No. Nothing is known of the life history of this species, however it is expected that it would be similar to Litoria nannotis.
14. Recovery Plan objectives
14.1. To establish the continued existence of the species.
14.2. To determine the causal agent/s responsible for the decline.
14.3. To reduce or eliminate threatening processes.
14.4. To ensure that frog conservation is considered in all relevant land management decisions.
15. Management actions completed or under way
15.1. This species, along with seven other Wet Tropics species, is the subject of a recovery program for threatened frogs of Qld and northern NSW (Coordinator: K.R. McDonald, Qld Department of Environment). The program involves survey, monitoring, ecological research and research into potential causes of decline.
15.2. A draft recovery plan has been prepared (Martin and McDonald 1995).
16. Management actions required
Actions outlined in the draft Recovery Plan include:
16.2. Research into causes of decline.
16.3. Ecological research.
16.4. Captive breeding.
16.5. Genetic studies.
16.6. Public information.
17. Organisations responsible for conservation of species
Qld Department of Environment.
18. Other organisations involved
James Cook University, Cooperative Research Centre for Tropical Rainforest Ecology and Management, Wet Tropics Management Authority, amateur frog clubs.
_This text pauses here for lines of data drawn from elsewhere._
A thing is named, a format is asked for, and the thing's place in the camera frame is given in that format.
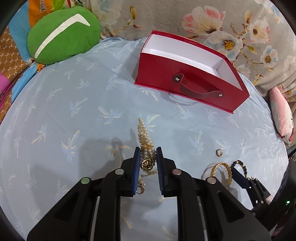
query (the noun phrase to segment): pearl necklace
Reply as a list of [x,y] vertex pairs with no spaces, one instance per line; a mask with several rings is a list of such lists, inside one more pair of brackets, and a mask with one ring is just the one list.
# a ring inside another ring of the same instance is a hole
[[156,162],[156,150],[142,118],[139,118],[138,137],[141,146],[141,169],[148,176],[155,174],[152,169]]

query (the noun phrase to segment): green pillow
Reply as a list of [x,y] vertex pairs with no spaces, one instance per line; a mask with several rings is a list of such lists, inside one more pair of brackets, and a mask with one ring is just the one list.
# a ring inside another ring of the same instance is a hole
[[41,18],[31,29],[27,46],[32,58],[53,64],[85,53],[101,36],[97,17],[86,8],[57,10]]

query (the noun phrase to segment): metal screw
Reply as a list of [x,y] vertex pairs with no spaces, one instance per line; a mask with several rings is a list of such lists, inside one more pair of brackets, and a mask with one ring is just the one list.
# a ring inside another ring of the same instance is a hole
[[214,177],[209,177],[209,178],[207,179],[207,181],[208,181],[208,183],[210,183],[210,184],[215,184],[215,183],[216,183],[216,179],[215,179]]
[[173,174],[174,174],[174,175],[177,175],[177,176],[178,176],[178,175],[180,175],[181,173],[182,173],[182,171],[181,171],[180,169],[174,169],[174,170],[173,170]]
[[116,175],[122,175],[124,173],[124,170],[123,169],[116,169],[115,170],[115,174]]
[[82,183],[82,184],[88,184],[89,181],[90,181],[90,180],[89,180],[88,177],[85,177],[85,178],[82,178],[82,179],[81,179],[81,183]]

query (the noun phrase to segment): gold ring
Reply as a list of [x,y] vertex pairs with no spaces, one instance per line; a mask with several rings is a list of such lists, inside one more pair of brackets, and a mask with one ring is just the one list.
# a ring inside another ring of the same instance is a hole
[[215,176],[215,172],[216,172],[216,169],[219,165],[222,165],[222,166],[225,166],[226,169],[227,169],[227,172],[228,172],[228,180],[227,180],[227,185],[230,185],[231,182],[232,182],[232,172],[231,172],[231,168],[230,166],[225,163],[225,162],[219,162],[217,163],[216,165],[213,166],[212,170],[211,170],[211,174],[210,174],[210,177],[213,177]]
[[140,192],[137,192],[137,191],[136,191],[136,193],[137,193],[137,194],[143,194],[144,191],[145,191],[145,188],[144,188],[142,185],[138,185],[138,188],[140,188],[141,191],[140,191]]
[[223,155],[222,149],[216,150],[216,155],[217,155],[217,157],[221,157]]

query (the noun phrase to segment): earring
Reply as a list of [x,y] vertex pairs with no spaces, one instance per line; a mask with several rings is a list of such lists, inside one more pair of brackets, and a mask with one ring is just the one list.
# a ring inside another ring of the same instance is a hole
[[221,157],[223,155],[222,149],[216,150],[216,155],[217,155],[217,157]]
[[139,181],[138,181],[138,188],[140,188],[140,192],[136,191],[137,194],[143,194],[144,193],[144,191],[145,191],[144,185],[145,185],[145,183],[144,183],[143,179],[140,178]]
19. Can recovery be carried out with existing resources?
Draft recovery plan for Wet Tropics frogs, including this species, includes: survey and monitoring component ($75K per annum); identification of cause of decline (total cost $249K); and captive breeding (total cost $504K). Total cost of implementation of the draft Recovery Plan is estimated at $1647K over 5 years (7 species).
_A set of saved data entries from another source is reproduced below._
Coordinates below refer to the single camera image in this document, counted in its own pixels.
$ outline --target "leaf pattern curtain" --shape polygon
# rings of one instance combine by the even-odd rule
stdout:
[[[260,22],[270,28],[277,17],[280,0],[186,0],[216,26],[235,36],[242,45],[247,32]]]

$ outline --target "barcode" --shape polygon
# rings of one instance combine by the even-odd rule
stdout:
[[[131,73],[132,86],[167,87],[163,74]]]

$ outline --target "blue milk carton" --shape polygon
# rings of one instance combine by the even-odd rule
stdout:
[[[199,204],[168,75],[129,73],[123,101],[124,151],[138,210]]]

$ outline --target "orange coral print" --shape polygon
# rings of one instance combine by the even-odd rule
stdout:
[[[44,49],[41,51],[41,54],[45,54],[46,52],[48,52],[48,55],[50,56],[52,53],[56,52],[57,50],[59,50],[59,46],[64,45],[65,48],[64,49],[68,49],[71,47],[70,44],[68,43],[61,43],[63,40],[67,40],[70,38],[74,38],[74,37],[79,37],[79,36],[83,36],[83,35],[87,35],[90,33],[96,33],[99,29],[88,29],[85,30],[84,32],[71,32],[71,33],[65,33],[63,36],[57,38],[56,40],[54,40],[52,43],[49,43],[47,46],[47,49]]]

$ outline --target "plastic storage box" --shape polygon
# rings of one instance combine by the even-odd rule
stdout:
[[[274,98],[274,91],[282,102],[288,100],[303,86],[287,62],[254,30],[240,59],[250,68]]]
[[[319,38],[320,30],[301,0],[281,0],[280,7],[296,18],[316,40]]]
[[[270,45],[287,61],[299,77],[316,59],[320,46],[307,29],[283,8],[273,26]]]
Total (average cost per species) $235.3K
Ingram, G.J. and McDonald, K.R. 1993. An update on the decline of Queensland's frogs. pp 297-303 in Herpetology in Australia: a diverse discipline. Eds D. Lunney and D. Ayers, Royal Zoological Society of New South Wales, Mosman.
Martin, W.E. and McDonald, K.R. 1995. Draft recovery plan for the stream-dwelling rainforest frogs of the Wet Tropics biogeographic region of north-east Queensland. Unpublished report to the Australian Nature Conservation Agency, Canberra.
McDonald, K.R. 1992. Distribution patterns and conservation status of north Queensland rainforest frogs. Conservation Technical Report No. 1., Queensland Department of Environment and Heritage, Brisbane.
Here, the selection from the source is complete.